Ils pénétrèrent dans le temple en se signant le front, et, tombant à terre, ils élevèrent une prière au seul vrai Dieu. Dès que les chrétiens présents répondirent l’Amen, toutes les idoles s’écroulèrent et le temple s’effondra, écrasant un grand nombre de prêtres païens. La nuit suivante, une foule de saints leur apparurent, avec sainte Basilisse en tête d’un chœur de vierges qui criaient à pleine voix : Alléluia. Le lendemain, après avoir été soumis à divers supplices, les saints martyrs furent livrés aux fauves, mais les bêtes vinrent lécher tendrement les pieds de Julien.

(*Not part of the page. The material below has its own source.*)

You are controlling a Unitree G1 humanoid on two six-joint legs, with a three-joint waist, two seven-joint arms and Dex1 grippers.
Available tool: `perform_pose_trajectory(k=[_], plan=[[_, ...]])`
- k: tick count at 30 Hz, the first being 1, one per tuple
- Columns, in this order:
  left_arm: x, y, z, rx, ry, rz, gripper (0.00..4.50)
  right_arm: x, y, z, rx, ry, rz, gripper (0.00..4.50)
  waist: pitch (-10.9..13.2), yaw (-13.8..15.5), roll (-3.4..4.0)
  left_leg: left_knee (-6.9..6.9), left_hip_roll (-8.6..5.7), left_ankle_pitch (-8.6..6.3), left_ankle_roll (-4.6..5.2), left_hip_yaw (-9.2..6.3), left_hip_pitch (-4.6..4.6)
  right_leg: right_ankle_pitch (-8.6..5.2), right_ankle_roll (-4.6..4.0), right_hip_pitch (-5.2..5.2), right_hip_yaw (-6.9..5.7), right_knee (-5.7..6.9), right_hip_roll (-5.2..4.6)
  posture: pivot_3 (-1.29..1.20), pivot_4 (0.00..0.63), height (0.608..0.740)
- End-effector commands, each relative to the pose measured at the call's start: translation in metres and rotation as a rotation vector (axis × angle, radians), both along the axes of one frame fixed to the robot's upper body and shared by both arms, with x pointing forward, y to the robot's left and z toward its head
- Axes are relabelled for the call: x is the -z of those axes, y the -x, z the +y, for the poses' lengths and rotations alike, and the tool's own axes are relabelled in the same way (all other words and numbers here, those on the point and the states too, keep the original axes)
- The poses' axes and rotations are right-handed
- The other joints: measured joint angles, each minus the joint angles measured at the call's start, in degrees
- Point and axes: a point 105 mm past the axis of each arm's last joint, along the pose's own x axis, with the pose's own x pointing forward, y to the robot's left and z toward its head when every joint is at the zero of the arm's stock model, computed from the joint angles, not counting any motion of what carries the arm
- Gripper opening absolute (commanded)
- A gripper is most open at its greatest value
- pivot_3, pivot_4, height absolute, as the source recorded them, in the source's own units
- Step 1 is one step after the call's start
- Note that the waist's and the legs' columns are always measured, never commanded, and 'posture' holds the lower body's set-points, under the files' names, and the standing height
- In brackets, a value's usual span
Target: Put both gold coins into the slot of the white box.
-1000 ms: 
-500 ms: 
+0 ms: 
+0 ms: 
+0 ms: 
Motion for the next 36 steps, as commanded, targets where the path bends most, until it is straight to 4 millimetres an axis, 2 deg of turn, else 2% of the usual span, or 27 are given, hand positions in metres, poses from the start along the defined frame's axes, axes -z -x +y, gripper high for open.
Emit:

Marcien ordonna alors de tous les décapiter avec des condamnés de droit commun. Au moment de l’exécution, la terre trembla, renversant les idoles de la cité, le gouverneur Marcien prit la fuite et il périt quelques jours après, dévoré par les vers. Le soir venu, les chrétiens se rendirent sur les lieux du supplice où les corps des saints se trouvaient confondus avec ceux des criminels. Ils se mirent en prière et virent les âmes des martyrs se tenir, comme de belles vierges, au-dessus de leurs corps. Ils purent ainsi les rassembler et leur donner une digne sépulture. Une source miraculeuse jaillit de leur tombeau, auprès duquel on érigea un baptistère. Un jour de la Théophanie dix lépreux furent guéris par cette eau en recevant le saint baptême, et d’autres guérisons s’accomplirent par l’intercession de saint Julien, non seulement à Antinoé, mais aussi partout où on l’invoquait avec foi. [Un sanctuaire lui était dédié à Constantinople, près du Forum.] [Le Synaxaire les mentionne aussi le 8 janv. Ce récit a connu, par l’intermédiaire de ses diverses versions et de ses traductions, une immense célébrité, tant en Orient qu’en Occident, au Moyen Age. Nous résumons ici la Passion ancienne (BHG 970-971). Dans certaines notices, Basilisse est présentée comme la mère de Celse.]